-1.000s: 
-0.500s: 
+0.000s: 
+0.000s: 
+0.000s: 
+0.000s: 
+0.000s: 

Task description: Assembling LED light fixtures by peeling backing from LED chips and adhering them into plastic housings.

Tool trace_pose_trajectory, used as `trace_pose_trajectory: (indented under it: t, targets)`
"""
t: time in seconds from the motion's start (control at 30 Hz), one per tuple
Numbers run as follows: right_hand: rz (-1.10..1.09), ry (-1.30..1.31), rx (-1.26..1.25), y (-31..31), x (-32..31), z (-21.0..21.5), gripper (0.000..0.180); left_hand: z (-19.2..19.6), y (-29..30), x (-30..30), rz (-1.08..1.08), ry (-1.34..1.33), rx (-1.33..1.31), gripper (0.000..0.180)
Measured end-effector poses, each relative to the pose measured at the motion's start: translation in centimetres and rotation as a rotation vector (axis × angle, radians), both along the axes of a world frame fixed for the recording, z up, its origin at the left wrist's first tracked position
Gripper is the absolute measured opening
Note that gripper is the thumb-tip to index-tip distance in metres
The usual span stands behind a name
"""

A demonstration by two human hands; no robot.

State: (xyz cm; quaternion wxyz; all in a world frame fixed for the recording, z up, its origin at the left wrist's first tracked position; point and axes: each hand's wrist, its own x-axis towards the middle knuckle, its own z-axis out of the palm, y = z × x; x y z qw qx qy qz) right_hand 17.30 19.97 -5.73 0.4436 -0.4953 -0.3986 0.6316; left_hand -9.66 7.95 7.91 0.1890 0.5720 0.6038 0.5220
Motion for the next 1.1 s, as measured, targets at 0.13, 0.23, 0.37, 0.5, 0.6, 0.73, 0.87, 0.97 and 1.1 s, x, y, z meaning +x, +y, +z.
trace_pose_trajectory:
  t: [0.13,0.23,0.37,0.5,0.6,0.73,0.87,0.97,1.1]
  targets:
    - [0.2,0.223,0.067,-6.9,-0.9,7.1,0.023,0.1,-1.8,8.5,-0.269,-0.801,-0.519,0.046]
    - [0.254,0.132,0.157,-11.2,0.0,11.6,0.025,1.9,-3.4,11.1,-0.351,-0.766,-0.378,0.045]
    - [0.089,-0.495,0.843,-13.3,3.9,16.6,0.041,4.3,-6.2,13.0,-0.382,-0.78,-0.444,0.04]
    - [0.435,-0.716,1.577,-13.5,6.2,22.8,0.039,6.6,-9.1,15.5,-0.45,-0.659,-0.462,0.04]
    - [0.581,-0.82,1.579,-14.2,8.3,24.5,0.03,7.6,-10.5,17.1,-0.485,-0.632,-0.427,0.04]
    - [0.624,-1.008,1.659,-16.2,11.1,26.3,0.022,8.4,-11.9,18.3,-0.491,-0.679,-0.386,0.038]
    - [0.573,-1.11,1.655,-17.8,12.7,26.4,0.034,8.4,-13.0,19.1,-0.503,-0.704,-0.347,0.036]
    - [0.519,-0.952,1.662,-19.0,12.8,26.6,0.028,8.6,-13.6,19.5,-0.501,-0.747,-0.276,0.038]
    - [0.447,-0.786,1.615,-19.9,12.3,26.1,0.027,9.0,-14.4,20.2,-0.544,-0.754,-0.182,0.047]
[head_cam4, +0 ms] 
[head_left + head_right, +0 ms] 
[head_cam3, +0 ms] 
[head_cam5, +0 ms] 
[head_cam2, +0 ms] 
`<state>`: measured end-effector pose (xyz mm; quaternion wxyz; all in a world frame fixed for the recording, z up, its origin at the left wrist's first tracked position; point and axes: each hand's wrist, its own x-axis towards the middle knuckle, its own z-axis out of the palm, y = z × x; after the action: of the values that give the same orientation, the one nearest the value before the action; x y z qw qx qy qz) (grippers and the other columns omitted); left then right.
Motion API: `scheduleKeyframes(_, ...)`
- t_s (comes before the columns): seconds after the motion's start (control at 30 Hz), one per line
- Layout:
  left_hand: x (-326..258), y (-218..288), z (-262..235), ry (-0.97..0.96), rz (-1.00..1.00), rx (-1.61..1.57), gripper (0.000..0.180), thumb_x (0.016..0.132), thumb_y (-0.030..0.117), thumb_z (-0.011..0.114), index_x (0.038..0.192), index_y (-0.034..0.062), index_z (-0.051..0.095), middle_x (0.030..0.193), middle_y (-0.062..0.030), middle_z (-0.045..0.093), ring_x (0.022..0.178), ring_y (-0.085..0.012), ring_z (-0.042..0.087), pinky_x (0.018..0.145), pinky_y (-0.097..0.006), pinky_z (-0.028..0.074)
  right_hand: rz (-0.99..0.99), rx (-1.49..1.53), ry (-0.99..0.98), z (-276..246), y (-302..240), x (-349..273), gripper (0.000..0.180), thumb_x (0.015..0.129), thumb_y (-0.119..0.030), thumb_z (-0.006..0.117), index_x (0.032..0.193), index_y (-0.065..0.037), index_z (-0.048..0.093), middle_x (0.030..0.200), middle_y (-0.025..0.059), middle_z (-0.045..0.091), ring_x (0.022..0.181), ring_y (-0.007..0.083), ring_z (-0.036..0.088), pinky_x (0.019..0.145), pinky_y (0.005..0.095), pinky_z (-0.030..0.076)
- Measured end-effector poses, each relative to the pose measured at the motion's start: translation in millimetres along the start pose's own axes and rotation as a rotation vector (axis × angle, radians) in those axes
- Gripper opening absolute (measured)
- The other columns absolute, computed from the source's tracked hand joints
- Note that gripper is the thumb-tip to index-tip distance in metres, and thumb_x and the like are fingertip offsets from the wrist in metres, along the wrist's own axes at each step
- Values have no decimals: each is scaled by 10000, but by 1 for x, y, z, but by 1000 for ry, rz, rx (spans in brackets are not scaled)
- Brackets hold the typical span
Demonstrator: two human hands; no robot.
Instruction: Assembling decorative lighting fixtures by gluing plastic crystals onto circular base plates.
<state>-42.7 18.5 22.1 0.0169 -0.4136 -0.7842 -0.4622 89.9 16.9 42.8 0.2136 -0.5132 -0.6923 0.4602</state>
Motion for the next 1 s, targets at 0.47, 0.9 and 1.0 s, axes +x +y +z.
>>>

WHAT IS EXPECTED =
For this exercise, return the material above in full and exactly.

YOUR SOLUTION =
-1.000s: 
-0.500s: 
+0.000s: 
+0.000s: 
+0.000s: 
+0.000s: 
+0.000s: 

Task description: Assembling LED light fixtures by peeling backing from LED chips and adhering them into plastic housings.

Tool trace_pose_trajectory, used as `trace_pose_trajectory: (indented under it: t, targets)`
"""
t: time in seconds from the motion's start (control at 30 Hz), one per tuple
Numbers run as follows: right_hand: rz (-1.10..1.09), ry (-1.30..1.31), rx (-1.26..1.25), y (-31..31), x (-32..31), z (-21.0..21.5), gripper (0.000..0.180); left_hand: z (-19.2..19.6), y (-29..30), x (-30..30), rz (-1.08..1.08), ry (-1.34..1.33), rx (-1.33..1.31), gripper (0.000..0.180)
Measured end-effector poses, each relative to the pose measured at the motion's start: translation in centimetres and rotation as a rotation vector (axis × angle, radians), both along the axes of a world frame fixed for the recording, z up, its origin at the left wrist's first tracked position
Gripper is the absolute measured opening
Note that gripper is the thumb-tip to index-tip distance in metres
The usual span stands behind a name
"""

A demonstration by two human hands; no robot.

State: (xyz cm; quaternion wxyz; all in a world frame fixed for the recording, z up, its origin at the left wrist's first tracked position; point and axes: each hand's wrist, its own x-axis towards the middle knuckle, its own z-axis out of the palm, y = z × x; x y z qw qx qy qz) right_hand 17.30 19.97 -5.73 0.4436 -0.4953 -0.3986 0.6316; left_hand -9.66 7.95 7.91 0.1890 0.5720 0.6038 0.5220
Motion for the next 1.1 s, as measured, targets at 0.13, 0.23, 0.37, 0.5, 0.6, 0.73, 0.87, 0.97 and 1.1 s, x, y, z meaning +x, +y, +z.
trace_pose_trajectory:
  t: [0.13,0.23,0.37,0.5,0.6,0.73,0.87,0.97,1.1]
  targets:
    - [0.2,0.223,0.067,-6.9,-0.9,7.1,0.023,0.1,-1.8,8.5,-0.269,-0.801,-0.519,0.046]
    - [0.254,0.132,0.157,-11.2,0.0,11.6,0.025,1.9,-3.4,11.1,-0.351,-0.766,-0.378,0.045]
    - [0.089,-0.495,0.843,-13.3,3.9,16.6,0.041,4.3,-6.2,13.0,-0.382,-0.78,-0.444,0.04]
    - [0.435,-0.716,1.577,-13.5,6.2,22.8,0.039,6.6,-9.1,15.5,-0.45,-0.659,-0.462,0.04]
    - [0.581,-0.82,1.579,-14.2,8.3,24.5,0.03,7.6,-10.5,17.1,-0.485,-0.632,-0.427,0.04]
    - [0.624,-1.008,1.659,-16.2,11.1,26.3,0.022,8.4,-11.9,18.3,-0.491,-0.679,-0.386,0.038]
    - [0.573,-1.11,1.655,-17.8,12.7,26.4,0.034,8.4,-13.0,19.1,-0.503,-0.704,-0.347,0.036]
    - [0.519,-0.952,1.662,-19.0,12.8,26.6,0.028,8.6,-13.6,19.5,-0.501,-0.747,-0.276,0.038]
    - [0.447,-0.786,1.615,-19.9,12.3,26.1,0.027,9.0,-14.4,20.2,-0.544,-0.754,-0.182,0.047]
[head_cam4, +0 ms] 
[head_left + head_right, +0 ms] 
[head_cam3, +0 ms] 
[head_cam5, +0 ms] 
[head_cam2, +0 ms] 
`<state>`: measured end-effector pose (xyz mm; quaternion wxyz; all in a world frame fixed for the recording, z up, its origin at the left wrist's first tracked position; point and axes: each hand's wrist, its own x-axis towards the middle knuckle, its own z-axis out of the palm, y = z × x; after the action: of the values that give the same orientation, the one nearest the value before the action; x y z qw qx qy qz) (grippers and the other columns omitted); left then right.
Motion API: `scheduleKeyframes(_, ...)`
- t_s (comes before the columns): seconds after the motion's start (control at 30 Hz), one per line
- Layout:
  left_hand: x (-326..258), y (-218..288), z (-262..235), ry (-0.97..0.96), rz (-1.00..1.00), rx (-1.61..1.57), gripper (0.000..0.180), thumb_x (0.016..0.132), thumb_y (-0.030..0.117), thumb_z (-0.011..0.114), index_x (0.038..0.192), index_y (-0.034..0.062), index_z (-0.051..0.095), middle_x (0.030..0.193), middle_y (-0.062..0.030), middle_z (-0.045..0.093), ring_x (0.022..0.178), ring_y (-0.085..0.012), ring_z (-0.042..0.087), pinky_x (0.018..0.145), pinky_y (-0.097..0.006), pinky_z (-0.028..0.074)
  right_hand: rz (-0.99..0.99), rx (-1.49..1.53), ry (-0.99..0.98), z (-276..246), y (-302..240), x (-349..273), gripper (0.000..0.180), thumb_x (0.015..0.129), thumb_y (-0.119..0.030), thumb_z (-0.006..0.117), index_x (0.032..0.193), index_y (-0.065..0.037), index_z (-0.048..0.093), middle_x (0.030..0.200), middle_y (-0.025..0.059), middle_z (-0.045..0.091), ring_x (0.022..0.181), ring_y (-0.007..0.083), ring_z (-0.036..0.088), pinky_x (0.019..0.145), pinky_y (0.005..0.095), pinky_z (-0.030..0.076)
- Measured end-effector poses, each relative to the pose measured at the motion's start: translation in millimetres along the start pose's own axes and rotation as a rotation vector (axis × angle, radians) in those axes
- Gripper opening absolute (measured)
- The other columns absolute, computed from the source's tracked hand joints
- Note that gripper is the thumb-tip to index-tip distance in metres, and thumb_x and the like are fingertip offsets from the wrist in metres, along the wrist's own axes at each step
- Values have no decimals: each is scaled by 10000, but by 1 for x, y, z, but by 1000 for ry, rz, rx (spans in brackets are not scaled)
- Brackets hold the typical span
Demonstrator: two human hands; no robot.
Instruction: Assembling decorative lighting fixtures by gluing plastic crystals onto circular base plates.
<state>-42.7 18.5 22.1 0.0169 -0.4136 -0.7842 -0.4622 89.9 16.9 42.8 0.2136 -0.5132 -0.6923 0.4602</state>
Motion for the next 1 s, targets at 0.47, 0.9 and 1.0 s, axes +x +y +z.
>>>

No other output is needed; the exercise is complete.